→ Aim of the task
Check every line in the listing below for "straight". Copy the ones where it occurs.

→ Data for the task
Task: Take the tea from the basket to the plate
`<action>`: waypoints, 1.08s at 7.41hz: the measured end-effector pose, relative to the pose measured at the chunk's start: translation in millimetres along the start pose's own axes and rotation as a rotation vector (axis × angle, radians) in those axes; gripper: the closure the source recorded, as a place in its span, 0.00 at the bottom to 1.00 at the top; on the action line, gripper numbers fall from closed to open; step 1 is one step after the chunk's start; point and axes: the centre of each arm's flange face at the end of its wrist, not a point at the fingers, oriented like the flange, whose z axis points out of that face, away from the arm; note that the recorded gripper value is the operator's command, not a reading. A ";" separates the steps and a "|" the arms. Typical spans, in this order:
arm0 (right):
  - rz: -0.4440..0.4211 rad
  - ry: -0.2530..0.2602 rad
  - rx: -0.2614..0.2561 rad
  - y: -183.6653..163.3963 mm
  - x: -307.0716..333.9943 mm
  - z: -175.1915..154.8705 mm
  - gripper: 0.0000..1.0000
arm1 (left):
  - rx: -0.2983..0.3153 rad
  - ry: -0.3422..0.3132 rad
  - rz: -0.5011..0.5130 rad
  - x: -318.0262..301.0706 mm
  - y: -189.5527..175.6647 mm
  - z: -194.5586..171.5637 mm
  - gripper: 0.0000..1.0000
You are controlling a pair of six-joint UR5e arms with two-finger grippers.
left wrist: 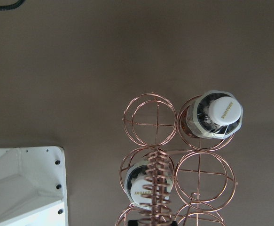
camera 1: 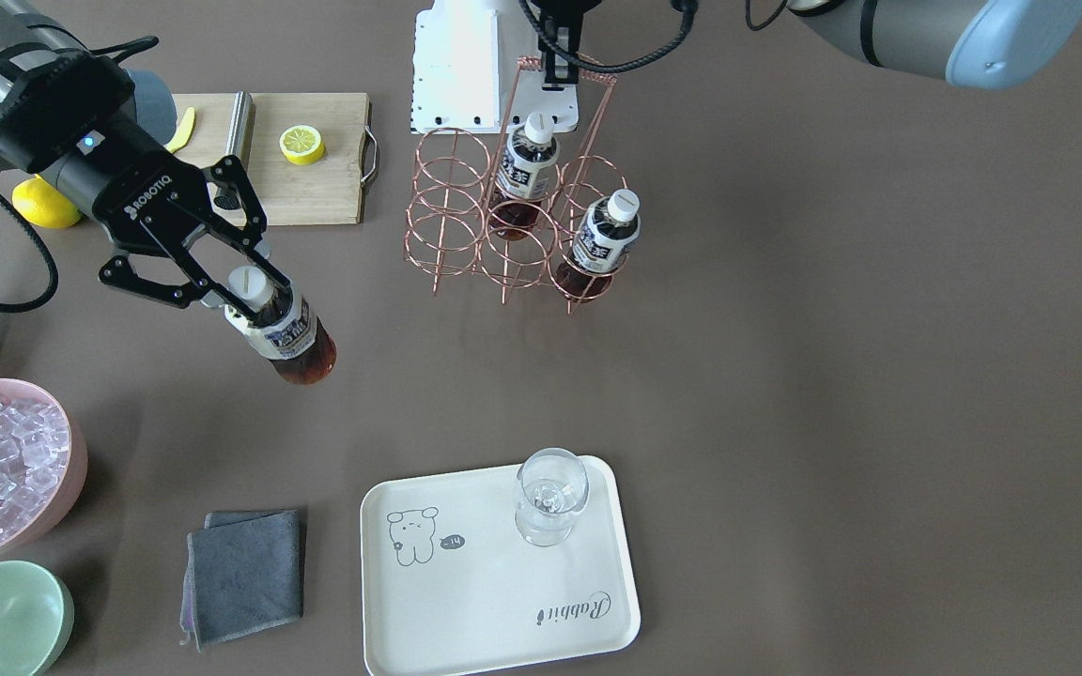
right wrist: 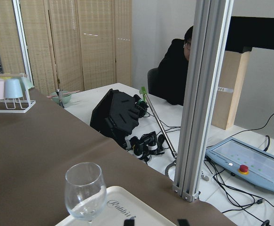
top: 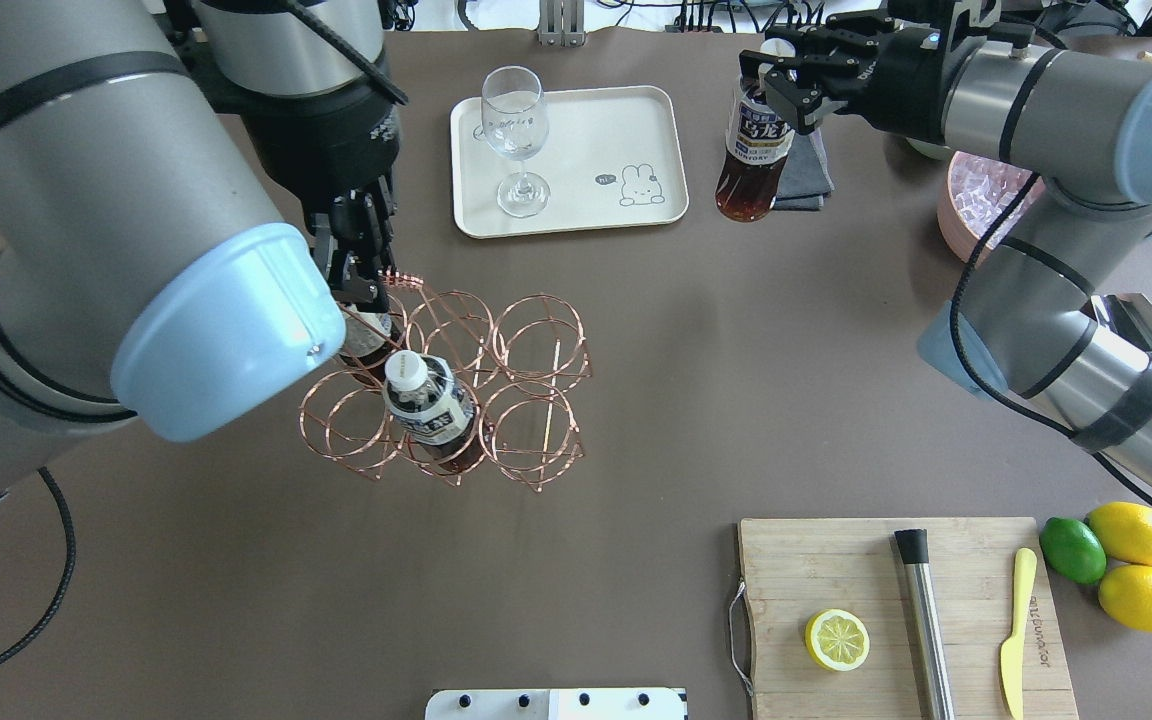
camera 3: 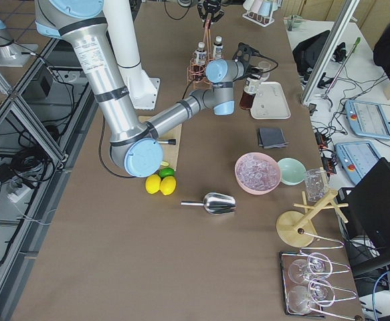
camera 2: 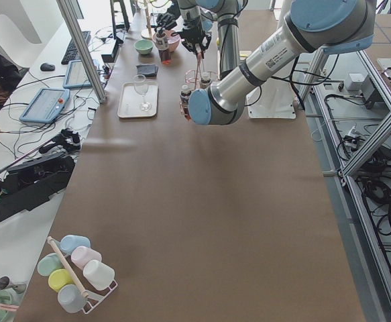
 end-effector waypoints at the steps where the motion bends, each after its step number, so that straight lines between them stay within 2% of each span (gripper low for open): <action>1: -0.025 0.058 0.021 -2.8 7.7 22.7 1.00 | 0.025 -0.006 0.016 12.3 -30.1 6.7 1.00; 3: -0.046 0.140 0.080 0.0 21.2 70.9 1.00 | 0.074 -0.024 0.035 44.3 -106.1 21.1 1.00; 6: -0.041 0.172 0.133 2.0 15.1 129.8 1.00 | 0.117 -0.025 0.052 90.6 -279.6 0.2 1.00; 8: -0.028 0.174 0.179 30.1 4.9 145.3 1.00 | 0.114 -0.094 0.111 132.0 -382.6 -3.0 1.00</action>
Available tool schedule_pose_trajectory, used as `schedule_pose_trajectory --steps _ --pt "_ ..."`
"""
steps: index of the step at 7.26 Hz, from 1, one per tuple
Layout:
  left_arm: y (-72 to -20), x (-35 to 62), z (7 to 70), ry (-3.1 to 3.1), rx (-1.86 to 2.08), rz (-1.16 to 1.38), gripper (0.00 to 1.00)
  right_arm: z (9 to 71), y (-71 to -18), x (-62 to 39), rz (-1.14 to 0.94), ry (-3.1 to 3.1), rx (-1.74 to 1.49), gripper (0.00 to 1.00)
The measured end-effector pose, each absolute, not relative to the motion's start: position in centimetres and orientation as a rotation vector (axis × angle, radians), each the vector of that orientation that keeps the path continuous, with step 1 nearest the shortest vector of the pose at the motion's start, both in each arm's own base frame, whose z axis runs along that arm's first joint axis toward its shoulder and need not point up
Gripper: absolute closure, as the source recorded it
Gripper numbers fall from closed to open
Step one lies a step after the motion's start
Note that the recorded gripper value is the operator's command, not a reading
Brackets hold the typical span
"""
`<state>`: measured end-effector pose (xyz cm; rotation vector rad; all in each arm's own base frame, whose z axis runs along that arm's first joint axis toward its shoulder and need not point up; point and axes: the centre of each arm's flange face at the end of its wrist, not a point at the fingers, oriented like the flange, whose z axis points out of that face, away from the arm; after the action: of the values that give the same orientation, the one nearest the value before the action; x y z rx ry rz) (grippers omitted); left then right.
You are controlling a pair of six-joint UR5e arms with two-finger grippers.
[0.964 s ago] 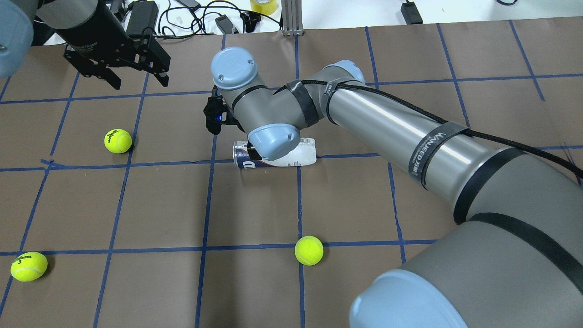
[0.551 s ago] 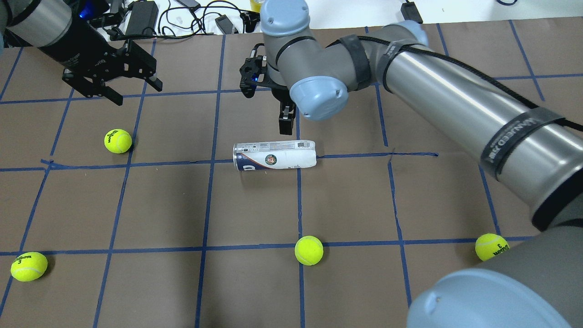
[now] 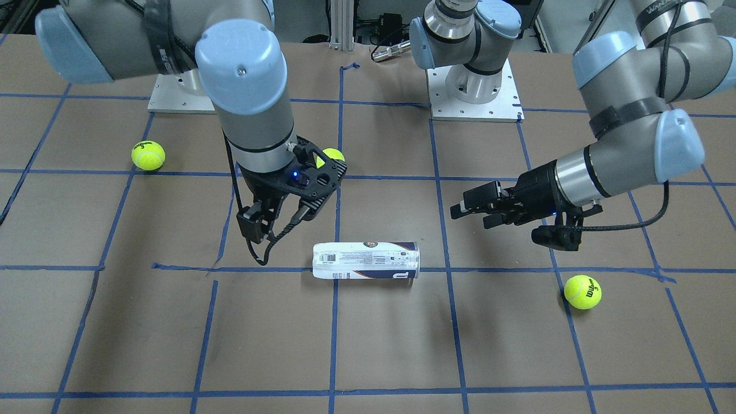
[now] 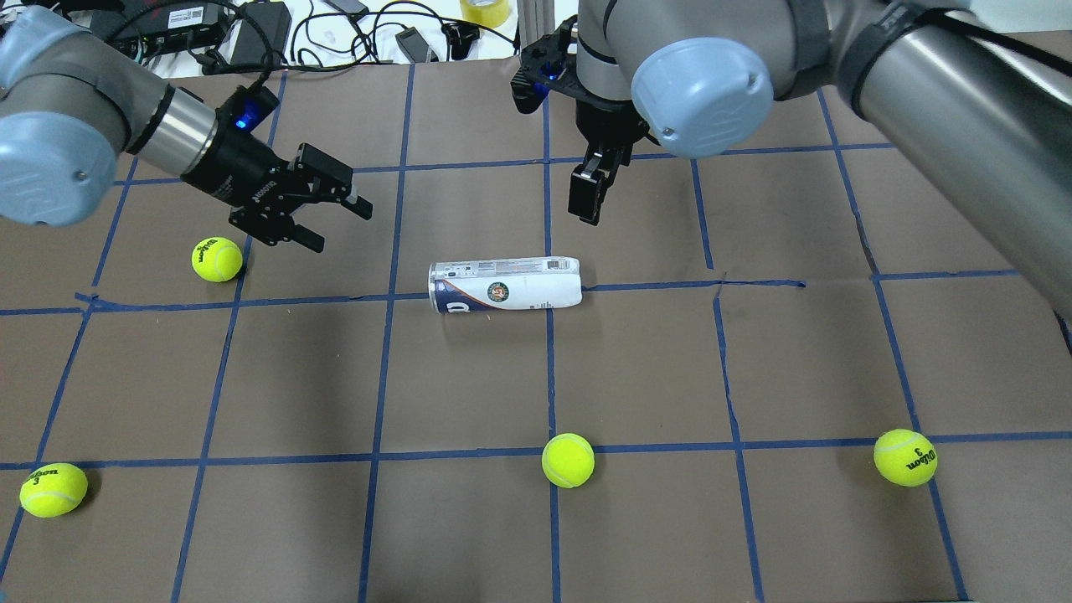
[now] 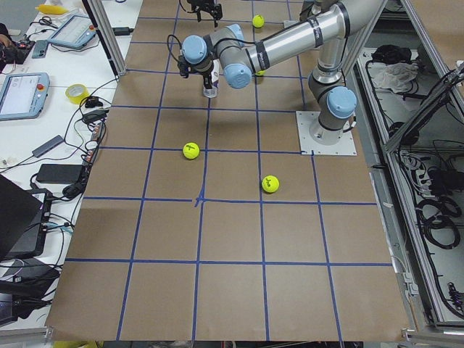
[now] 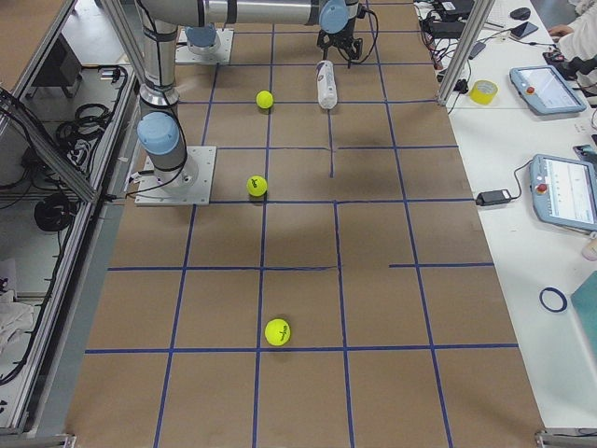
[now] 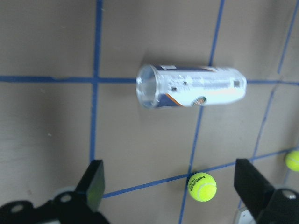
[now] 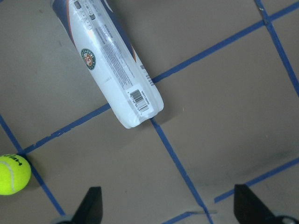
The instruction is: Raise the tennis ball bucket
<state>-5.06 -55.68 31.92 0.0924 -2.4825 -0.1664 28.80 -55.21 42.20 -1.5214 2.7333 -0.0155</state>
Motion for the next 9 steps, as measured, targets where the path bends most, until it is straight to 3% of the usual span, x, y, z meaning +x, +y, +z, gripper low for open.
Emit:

→ Answer to this task
 end-effector waypoints at the steps where the motion bends, each after its step number, so that straight lines between them stay within 2% of each span (gripper low for open): <action>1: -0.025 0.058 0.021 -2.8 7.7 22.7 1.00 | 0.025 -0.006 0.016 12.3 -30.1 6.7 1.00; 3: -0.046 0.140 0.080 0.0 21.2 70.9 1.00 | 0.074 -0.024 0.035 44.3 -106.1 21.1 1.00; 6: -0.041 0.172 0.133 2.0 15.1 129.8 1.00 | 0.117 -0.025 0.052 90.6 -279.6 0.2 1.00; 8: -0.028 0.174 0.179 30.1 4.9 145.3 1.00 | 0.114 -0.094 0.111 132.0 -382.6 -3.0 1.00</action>
Motion for the next 9 steps, as measured, targets where the path bends most, until it is straight to 3% of the usual span, x, y, z meaning +x, +y, +z, gripper low for open.

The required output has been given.